All construction workers were accounted for after the evacuation, Mamdani said.
Details of the project
The residential conversion, the former Pfizer headquarters, is being developed by Metro Loft with 235 GC listed as the general contractor, according to DOB documents shared with Construction Dive. Gensler is the project architect, and adaptive reuse firm Collaborative Construction Management lists the project on its website.
With an end planned for 2027, the reuse project represents the conversion from office to larger residential in New York City history, according to the Collaborative Construction Management website. The 1.3 million square foot structure would create 1,600 luxury apartments, according to Metro Loft plans.
The building has two main areas, New York DOB Commissioner Ahmed Tigani told reporters Tuesday: a 37-story section, as well as a 22-story section with an 11-story addition above, which has reached the top.
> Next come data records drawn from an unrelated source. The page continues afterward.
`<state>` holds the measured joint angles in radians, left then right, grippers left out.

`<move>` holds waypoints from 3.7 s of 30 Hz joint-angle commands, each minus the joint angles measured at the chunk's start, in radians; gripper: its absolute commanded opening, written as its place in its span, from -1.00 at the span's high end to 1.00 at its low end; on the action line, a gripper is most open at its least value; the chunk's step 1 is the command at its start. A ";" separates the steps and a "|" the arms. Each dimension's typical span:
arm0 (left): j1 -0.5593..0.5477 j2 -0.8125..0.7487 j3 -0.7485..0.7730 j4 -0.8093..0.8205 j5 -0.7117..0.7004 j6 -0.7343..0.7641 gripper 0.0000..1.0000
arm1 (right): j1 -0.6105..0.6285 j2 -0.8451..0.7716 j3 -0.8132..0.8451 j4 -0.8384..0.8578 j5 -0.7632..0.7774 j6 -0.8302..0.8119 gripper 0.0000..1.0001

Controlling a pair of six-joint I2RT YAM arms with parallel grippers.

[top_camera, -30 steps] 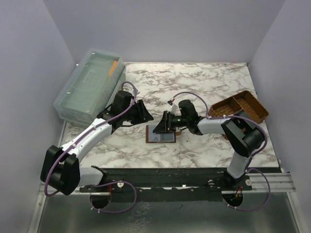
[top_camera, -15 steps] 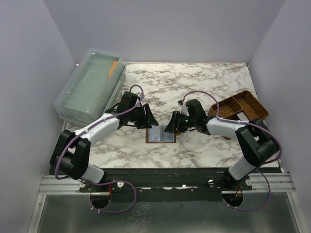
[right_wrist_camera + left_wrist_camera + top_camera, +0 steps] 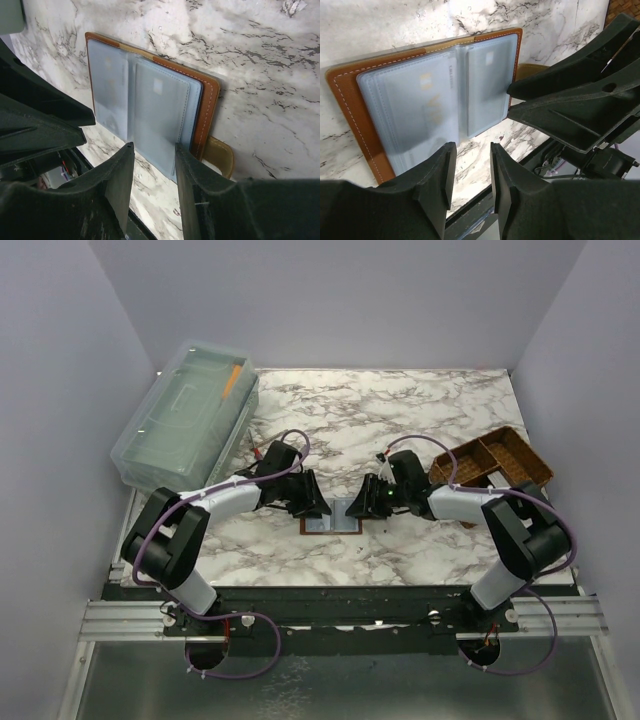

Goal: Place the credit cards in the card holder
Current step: Turn over the card slot in the card holder, then pick up the credit card from the storage box.

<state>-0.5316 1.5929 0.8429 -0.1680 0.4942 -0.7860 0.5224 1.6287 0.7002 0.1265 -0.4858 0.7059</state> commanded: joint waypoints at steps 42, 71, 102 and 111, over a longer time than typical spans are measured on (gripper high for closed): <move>-0.163 -0.170 0.259 -0.282 -0.294 0.402 -0.28 | -0.377 -0.427 0.269 -0.690 0.968 -0.811 -0.31; -0.336 -0.250 0.248 -0.308 -0.559 0.420 -0.35 | -0.553 -0.114 0.088 -0.354 0.991 -1.130 -0.09; -0.377 -0.238 0.249 -0.318 -0.617 0.430 -0.35 | -0.565 -0.144 0.091 -0.287 1.095 -1.164 0.74; -0.375 -0.230 0.249 -0.318 -0.606 0.429 -0.35 | -0.565 -0.189 0.124 -0.447 1.059 -1.076 0.99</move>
<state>-0.9035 1.3663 1.1027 -0.4740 -0.0990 -0.3714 -0.0341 1.4887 0.7864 -0.2119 0.5838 -0.4294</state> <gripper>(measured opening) 0.674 0.007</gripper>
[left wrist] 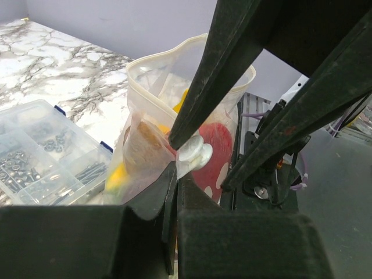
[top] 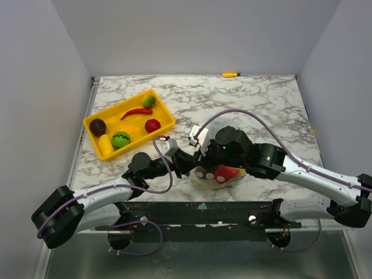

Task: Place the food in the zip-top bag and seal the zipper
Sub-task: Zip the zipper food storage bag at the center of the board.

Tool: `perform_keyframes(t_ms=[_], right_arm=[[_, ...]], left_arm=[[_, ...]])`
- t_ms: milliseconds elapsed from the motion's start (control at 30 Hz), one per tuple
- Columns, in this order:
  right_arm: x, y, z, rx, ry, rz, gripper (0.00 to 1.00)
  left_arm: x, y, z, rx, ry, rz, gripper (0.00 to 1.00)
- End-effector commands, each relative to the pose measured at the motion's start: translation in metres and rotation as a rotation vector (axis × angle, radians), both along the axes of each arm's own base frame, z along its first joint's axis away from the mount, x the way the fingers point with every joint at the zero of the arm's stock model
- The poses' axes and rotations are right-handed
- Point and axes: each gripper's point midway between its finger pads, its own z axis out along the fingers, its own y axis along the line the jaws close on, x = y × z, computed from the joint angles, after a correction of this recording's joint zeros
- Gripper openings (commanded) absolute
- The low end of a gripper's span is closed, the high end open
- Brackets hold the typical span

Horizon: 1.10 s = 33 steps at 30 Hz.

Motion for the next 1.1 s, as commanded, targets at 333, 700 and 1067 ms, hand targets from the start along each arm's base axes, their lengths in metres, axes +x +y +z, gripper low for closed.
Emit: perform_keyframes(t_ms=[333,700,1067], right_arm=[[0.009,-0.002,-0.004,-0.030,-0.085,0.013,0.22],[0.014,-0.007,-0.005,-0.048,-0.097,-0.019,0.29],[0.022,-0.016,-0.005,-0.073,-0.123,-0.067,0.01]], left_arm=[[-0.007,0.001,0.009,-0.038,-0.034,-0.018,0.00],[-0.007,0.000,0.011,-0.041,-0.032,-0.027,0.00],[-0.008,0.003,0.007,-0.045,-0.037,-0.017,0.00]])
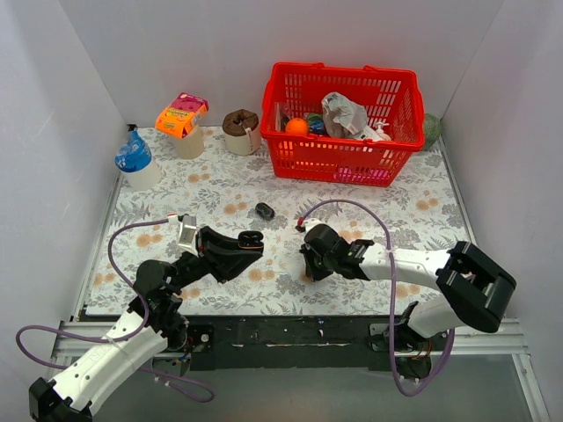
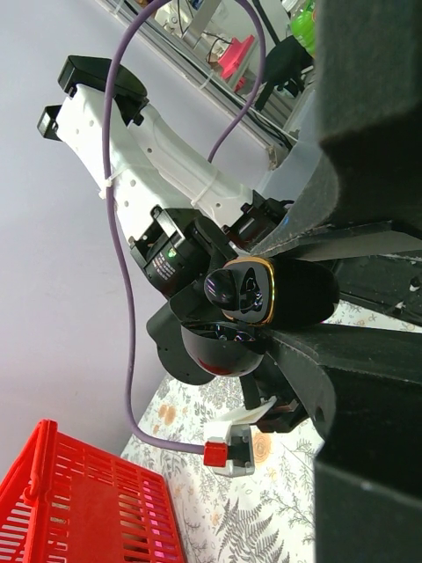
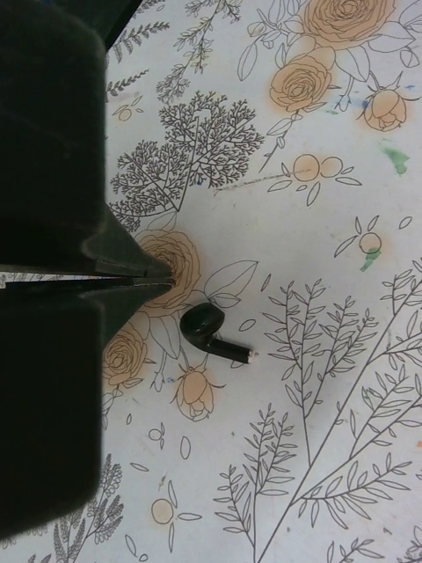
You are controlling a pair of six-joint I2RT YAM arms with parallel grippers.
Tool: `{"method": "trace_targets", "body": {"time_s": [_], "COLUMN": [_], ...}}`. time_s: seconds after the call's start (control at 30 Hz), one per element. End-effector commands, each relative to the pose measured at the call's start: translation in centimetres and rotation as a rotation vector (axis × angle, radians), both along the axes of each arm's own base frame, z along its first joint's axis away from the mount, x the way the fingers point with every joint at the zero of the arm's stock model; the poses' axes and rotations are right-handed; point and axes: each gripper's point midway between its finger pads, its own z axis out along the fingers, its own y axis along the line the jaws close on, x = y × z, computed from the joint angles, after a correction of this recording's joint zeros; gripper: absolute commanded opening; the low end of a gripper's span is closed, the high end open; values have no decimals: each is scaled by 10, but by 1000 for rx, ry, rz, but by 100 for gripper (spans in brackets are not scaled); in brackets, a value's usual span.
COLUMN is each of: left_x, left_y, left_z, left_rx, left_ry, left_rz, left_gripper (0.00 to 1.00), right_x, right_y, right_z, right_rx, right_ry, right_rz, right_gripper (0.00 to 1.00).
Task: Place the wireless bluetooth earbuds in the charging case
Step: Pick up the earbud from the center of the board.
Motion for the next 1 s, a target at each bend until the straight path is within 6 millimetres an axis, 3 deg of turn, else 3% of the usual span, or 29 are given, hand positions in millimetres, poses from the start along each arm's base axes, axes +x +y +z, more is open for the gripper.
{"method": "trace_targets", "body": {"time_s": [0.0,0.13,0.43,0.93,0.97], "left_x": [-1,0,1,3,3], "left_y": [1,1,1,-4,-4], "left_z": [4,3,1,-2,-2], "left_rx": [-1,4,4,13,16], "left_ry": [-2,3,8,14,15], "left_rz": [1,7,9,-8,-7], "left_gripper": [0,0,0,0,0], "right_x": [11,13,20,33,33], "right_y": [17,13,-18,-48,-47], "right_z": [4,-6,-20,-18,-14], "right_rx": [56,14,-59,-149,-138], "right_ry": [-24,-16,-18,-67,-74], "right_rz": [-31,-44,-117,-135,-132], "right_gripper": [1,1,1,1,5]}}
The DOB had previously responded multiple safety issues in the structure from May 2025, according to The City Reporter. The incidents ranged from falling debris to at least two worker injuries in November and December, according to The City Reporter.
Adaptive reuse in the Big Apple
Converting offices to apartments has been on the rise in the Big Apple since the COVID-19 pandemic sent more employees to work from home. As of the first quarter of 2024, the city had 44 completed, ongoing and potential conversions for a total of 15.2 million gross square feet, according to a memo from the city comptroller last year.
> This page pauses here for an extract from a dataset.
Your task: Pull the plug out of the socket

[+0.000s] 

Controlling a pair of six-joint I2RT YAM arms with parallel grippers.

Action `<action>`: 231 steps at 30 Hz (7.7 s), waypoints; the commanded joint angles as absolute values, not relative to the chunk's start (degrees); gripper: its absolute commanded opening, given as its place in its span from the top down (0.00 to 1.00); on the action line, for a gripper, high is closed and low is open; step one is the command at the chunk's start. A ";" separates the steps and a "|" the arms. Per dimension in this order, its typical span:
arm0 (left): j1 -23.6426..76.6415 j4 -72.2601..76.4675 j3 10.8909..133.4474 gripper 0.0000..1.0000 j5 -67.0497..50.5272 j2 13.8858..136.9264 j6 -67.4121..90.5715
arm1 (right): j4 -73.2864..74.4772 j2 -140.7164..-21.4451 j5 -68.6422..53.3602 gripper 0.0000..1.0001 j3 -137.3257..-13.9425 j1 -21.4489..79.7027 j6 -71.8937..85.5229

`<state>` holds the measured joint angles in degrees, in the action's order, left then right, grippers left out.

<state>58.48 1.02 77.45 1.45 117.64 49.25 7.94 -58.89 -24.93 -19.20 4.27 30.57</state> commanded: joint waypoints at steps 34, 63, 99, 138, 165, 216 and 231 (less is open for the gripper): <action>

However, a structural concern like the East 42nd Street building is not unique to adaptive reuse projects, DiPompeo said. In fact, residential buildings often have more supports in a larger number of smaller rooms, meaning that going from residential to office would involve more structural adaptations than the other way around, he said.
CCM, Gensler and Metro Loft did not respond to Construction Dive’s request for comment by press time.